Being your most authentic self is scary, nerve wracking, difficult, but also rewarding, worth it, and gets easier.

I have never been a fan of people who act phony, but it was something I was guilty of myself at times. Letting others see who you are, and know what you think requires taking a personal, and sometimes professional, risk. And it can come with a cost.

So what do we gain from authenticity:

  • Confidence
  • Community
  • Friendship
  • Security (emotional)
  • Respect
  • Appreciation
  • Opportunity (for growth among others types)
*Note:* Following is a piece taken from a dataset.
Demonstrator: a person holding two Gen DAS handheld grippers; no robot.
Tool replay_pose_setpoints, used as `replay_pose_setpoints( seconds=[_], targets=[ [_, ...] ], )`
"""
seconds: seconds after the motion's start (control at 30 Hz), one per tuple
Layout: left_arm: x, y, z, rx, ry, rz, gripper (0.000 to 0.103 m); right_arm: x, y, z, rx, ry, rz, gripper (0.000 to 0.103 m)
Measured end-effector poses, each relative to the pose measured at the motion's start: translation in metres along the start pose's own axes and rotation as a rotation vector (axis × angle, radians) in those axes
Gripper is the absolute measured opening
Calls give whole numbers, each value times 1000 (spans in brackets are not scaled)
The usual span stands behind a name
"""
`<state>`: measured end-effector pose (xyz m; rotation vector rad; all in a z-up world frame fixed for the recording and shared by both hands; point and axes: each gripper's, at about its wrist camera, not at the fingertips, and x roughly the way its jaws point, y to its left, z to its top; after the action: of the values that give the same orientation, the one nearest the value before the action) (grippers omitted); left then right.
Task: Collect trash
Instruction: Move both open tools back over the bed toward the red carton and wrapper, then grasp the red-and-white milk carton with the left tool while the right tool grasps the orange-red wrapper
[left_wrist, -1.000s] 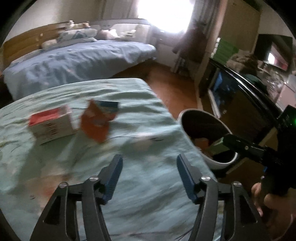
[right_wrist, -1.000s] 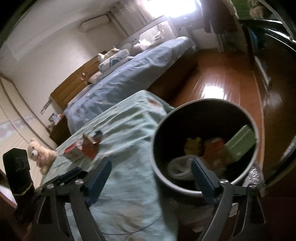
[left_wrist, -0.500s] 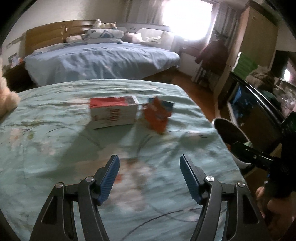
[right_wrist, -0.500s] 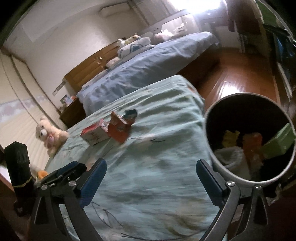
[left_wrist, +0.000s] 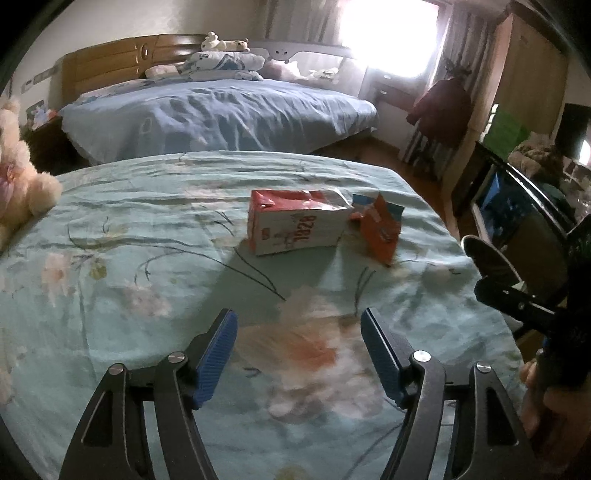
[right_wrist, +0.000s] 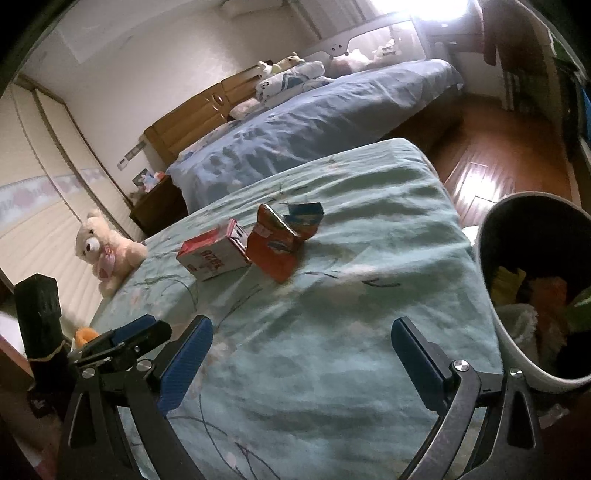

And from being disingenuous we gain:

  • Casual, sometimes shallow, relationships
  • Popularity (short term)
  • Polite interactions
  • Isolation
  • Mistrust

Keep in mind, this is just my opinion…and feel free to add to either list. And in my opinion, phony, fake, are not desired, but maybe that works for some people…just not me.

It’s important to be yourself, to show our children how to be true to their beliefs and values, to provide a model of heathy emotions relationships and interactions, to foster personal growth and challenge each other to do more, be better.

It has taken me a long time and many struggles, but I am finally embracing authenticity as one of my core values. The truth isn’t always pretty, but in a respectful and unconditional relationship, it can be accepted and sorted out.

I love this definition by Diane Mottl, MSW

“Being authentic means coming from a real place within. It is when our actions and words are congruent with our beliefs and values. It is being ourselves, not an imitation of what we think we should be or have been told we should be”

And one of my inspirations has a lot to say about authenticity that truly match what’s in my head-she just says it so well!!

The phrase “daily practice” is a clear reminder that it takes effort, it mandates that you choose to be authentic.

She’s not wrong! Since I’ve been on this journey, this breakdown, crisis, unraveling, I’ve been noticing that being who I really am, or more to the point, NOT being myself, has been at the root of many facets of my struggle.